Urbanization is the process of a population shifting from rural to urban areas. The world is currently undergoing the largest shift of population placement and urban growth in history. More than half of the world's population now lives in towns and cities, and it predicted that by 2050 about 65% of the developing world and 86% of the developed world will be urbanized. The United Nations predicts that nearly all global population growth between 2015 and 2030 will reside in cities. Much of this urbanization will occur in previously undeveloped places such as Africa and Asia.

Urbanization ripples into a range of topics, including geography, sociology, economics, urban planning, and public health. It brings huge social, economic, and environmental changes. While urbanization has provided us with many opportunities for sustainable living and development, more often than not, we have fallen through on these opportunities and only created more problems.

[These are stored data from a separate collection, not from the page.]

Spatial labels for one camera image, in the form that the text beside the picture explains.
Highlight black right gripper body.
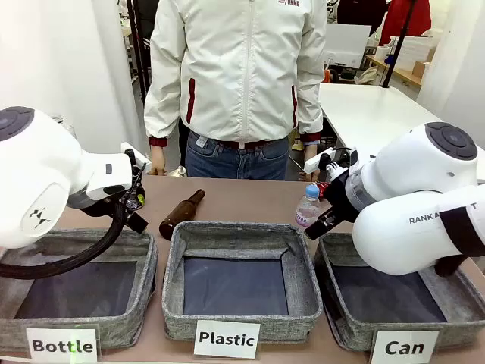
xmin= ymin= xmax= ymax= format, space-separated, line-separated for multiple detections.
xmin=321 ymin=171 xmax=360 ymax=225

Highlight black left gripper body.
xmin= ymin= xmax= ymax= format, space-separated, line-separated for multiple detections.
xmin=114 ymin=195 xmax=142 ymax=221

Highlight brown glass bottle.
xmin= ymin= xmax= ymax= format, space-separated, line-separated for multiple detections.
xmin=158 ymin=188 xmax=207 ymax=241

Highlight person's right forearm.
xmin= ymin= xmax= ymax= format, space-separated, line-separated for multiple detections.
xmin=143 ymin=71 xmax=182 ymax=149

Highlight person's left forearm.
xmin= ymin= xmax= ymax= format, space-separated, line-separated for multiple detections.
xmin=295 ymin=71 xmax=326 ymax=147

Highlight grey fabric basket plastic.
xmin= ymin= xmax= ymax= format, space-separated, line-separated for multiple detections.
xmin=161 ymin=221 xmax=324 ymax=344

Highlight grey fabric basket can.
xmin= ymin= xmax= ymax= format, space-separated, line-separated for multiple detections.
xmin=314 ymin=231 xmax=485 ymax=353

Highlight grey fabric basket bottle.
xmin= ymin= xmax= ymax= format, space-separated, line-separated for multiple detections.
xmin=0 ymin=227 xmax=159 ymax=350

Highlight white Can label card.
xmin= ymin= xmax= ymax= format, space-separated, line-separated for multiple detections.
xmin=370 ymin=328 xmax=441 ymax=364

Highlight person's right hand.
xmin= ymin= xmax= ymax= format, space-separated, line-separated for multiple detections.
xmin=149 ymin=145 xmax=168 ymax=177

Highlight person's left hand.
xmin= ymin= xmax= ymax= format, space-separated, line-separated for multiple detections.
xmin=299 ymin=145 xmax=321 ymax=183

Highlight small pink-label plastic bottle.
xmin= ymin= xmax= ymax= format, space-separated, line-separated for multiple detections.
xmin=294 ymin=183 xmax=324 ymax=229

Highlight white background table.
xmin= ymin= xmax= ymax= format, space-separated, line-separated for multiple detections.
xmin=319 ymin=83 xmax=455 ymax=161

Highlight blue jeans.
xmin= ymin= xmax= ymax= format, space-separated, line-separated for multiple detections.
xmin=184 ymin=130 xmax=291 ymax=181

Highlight white Bottle label card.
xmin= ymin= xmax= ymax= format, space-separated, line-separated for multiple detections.
xmin=25 ymin=326 xmax=99 ymax=363

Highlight white Plastic label card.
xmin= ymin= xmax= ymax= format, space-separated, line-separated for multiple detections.
xmin=192 ymin=319 xmax=262 ymax=360

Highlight black tripod stand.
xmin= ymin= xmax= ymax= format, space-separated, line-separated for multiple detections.
xmin=126 ymin=0 xmax=153 ymax=104

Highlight cardboard box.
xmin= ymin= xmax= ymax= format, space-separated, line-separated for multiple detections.
xmin=411 ymin=59 xmax=435 ymax=77

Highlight black slanted pole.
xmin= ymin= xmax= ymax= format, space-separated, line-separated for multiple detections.
xmin=381 ymin=0 xmax=418 ymax=89

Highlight white monitor panel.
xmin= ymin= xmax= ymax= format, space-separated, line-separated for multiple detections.
xmin=324 ymin=24 xmax=373 ymax=67

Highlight white box stack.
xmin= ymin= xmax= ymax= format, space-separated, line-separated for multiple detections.
xmin=390 ymin=35 xmax=437 ymax=74

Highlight white zip jacket torso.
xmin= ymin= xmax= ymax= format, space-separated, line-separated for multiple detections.
xmin=143 ymin=0 xmax=328 ymax=149

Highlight red garment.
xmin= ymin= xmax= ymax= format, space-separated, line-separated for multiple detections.
xmin=378 ymin=0 xmax=433 ymax=47

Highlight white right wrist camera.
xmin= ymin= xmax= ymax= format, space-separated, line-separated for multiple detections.
xmin=304 ymin=149 xmax=337 ymax=174

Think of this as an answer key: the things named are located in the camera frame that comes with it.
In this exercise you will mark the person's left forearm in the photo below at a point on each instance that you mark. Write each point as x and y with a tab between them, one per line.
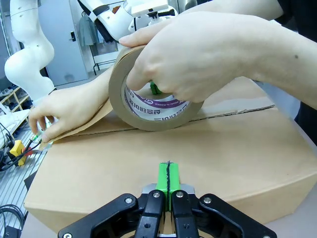
289	64

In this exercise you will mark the grey hanging jacket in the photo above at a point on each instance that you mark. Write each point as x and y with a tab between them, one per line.
88	31

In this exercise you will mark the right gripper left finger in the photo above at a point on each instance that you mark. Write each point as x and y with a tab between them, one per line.
163	181

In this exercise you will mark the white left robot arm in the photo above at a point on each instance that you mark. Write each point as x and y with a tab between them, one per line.
29	62

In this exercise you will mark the person's right forearm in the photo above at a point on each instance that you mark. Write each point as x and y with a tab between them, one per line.
99	81

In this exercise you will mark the brown packing tape roll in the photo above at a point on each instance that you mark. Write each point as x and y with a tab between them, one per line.
119	104

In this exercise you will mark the metal plug connector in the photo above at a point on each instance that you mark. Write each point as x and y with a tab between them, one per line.
36	138

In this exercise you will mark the person in black t-shirt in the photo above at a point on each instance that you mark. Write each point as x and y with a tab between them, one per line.
304	17

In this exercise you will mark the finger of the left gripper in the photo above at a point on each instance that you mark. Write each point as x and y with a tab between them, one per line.
152	87
159	90

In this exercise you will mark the person's left hand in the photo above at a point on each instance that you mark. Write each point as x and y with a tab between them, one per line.
198	54

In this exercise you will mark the brown cardboard box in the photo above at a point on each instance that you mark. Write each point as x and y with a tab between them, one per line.
223	153

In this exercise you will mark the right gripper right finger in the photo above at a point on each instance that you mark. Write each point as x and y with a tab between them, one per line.
174	181

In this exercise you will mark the yellow emergency stop box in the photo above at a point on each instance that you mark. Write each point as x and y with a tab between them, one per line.
16	151

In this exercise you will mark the person's right hand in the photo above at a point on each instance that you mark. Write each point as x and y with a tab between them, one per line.
64	109

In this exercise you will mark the wooden shoe shelf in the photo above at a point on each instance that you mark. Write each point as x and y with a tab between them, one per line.
15	101

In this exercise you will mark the black floor rack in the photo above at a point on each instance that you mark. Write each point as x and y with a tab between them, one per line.
104	62

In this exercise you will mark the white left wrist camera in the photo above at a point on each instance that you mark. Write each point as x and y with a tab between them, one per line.
148	10

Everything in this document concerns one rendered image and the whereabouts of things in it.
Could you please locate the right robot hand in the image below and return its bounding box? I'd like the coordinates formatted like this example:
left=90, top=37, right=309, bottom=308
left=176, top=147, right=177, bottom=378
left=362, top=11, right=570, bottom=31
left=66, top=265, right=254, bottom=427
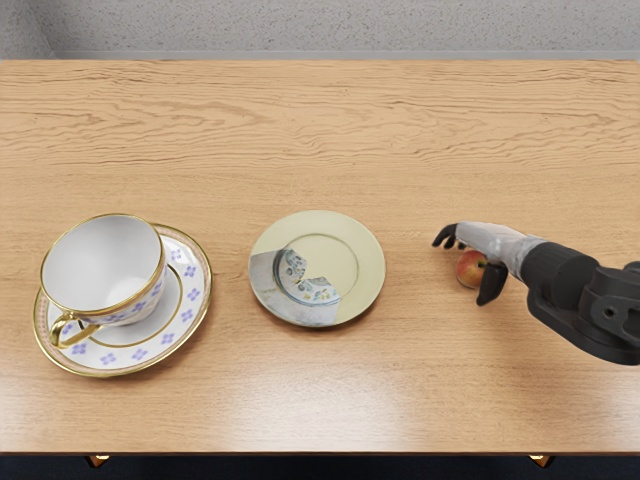
left=431, top=220, right=545, bottom=308

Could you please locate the cream plate with printed pattern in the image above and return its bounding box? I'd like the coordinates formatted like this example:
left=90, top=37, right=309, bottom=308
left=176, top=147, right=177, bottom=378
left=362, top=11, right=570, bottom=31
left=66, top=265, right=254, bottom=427
left=248, top=209, right=387, bottom=331

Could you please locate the red yellow apple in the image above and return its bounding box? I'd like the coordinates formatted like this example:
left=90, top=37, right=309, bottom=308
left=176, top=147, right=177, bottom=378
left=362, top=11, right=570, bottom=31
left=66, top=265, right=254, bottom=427
left=455, top=249, right=489, bottom=290

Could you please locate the white gold-rimmed floral saucer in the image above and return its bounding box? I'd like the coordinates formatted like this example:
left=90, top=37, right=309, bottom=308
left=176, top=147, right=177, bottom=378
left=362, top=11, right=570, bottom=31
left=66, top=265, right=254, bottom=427
left=32, top=223, right=213, bottom=379

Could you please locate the white gold-rimmed teacup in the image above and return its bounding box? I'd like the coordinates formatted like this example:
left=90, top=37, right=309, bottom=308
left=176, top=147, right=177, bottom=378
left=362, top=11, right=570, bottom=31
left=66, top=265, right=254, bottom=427
left=39, top=213, right=167, bottom=350

Water quality has been largely affected by urban growth. Some water quality issues that relate to urban growth include:

Population Growth

The more people move into an area, the more an area must be developed and the more facilities must be built to support this population. These facilities include housing developments, roads, shopping areas, and commercial and industrial facilities, all of which require water to build and maintain. All of these facilities require plumbing and running water. Supplying more people with water puts stress on the water quality and supply. For example, Atlanta, Ga., one of the fastest growing metropolitan areas in the world, had to restrict development in the late 1980s because water-supply systems were not in place to handle the rapidly expanding growth in northern Atlanta. For much of 1997, the city was fined daily for releasing water with high levels of bacteria. When you have a booming population, it becomes difficult to keep up with the necessary facilities to keep water safe and uncontaminated. 

Erosion and Sedimentation
Development causes an increase in erosion because it removes the roots that hold soils in place.

Nitrogen

Nitrogen can be introduced through sewage and fertilizers. Heavy rains generate runoff containing these materials and allowing them to leach into nearby streams and lakes. Wastewater treatment facilities do not always remove excess nitrogen, which can lead to excess levels of nitrogen in surface or groundwater. Excess nutrients can cause eutrophication in aquatic ecosystems, which is a reduction in dissolved oxygen in water caused by an increase of organic nutrients. Nitrate can get into water as a result of runoff from fertilizers and also from the atmosphere. The atmosphere carries nitrogen-containing compounds derived from automobiles and other fossil-fuel burning sources. More than 3 million tons of nitrogen are deposited into the atmosphere each year by the United States, mainly derived from the combustion of fossil fuels. 

Phosphorous
Phosphorous can be found in agricultural fertilizers, manure, sewage and industrial wastes. Too much phosphorous in aquatic ecosystems can cause eutrophication. Soil erosion is a major contributor to this problem. Industries and automobiles that burn fossil fuels are a major player in the phosphorous cycle imbalance. 

Urban Runoff
Development causes increased erosion and sedimentation. When you pave a piece of land, that land becomes impermeable. This means that rainwater cannot reach the ground underneath the pavement, therefore it runs on top of the pavement until it reaches a soil it can absorb into. While the water runs along the pavement, it picks up pollutants along the way, including gasoline, plastics, and rubber. When the water finally reaches a soil or a river, it is carrying a whole slew of pollutants.

Sewage Overflows
There are three types of sewer systems:

1. Storm sewers carry storm runoff from streets, parking lots, and roofs through pipes and ditches, and eventually into streams.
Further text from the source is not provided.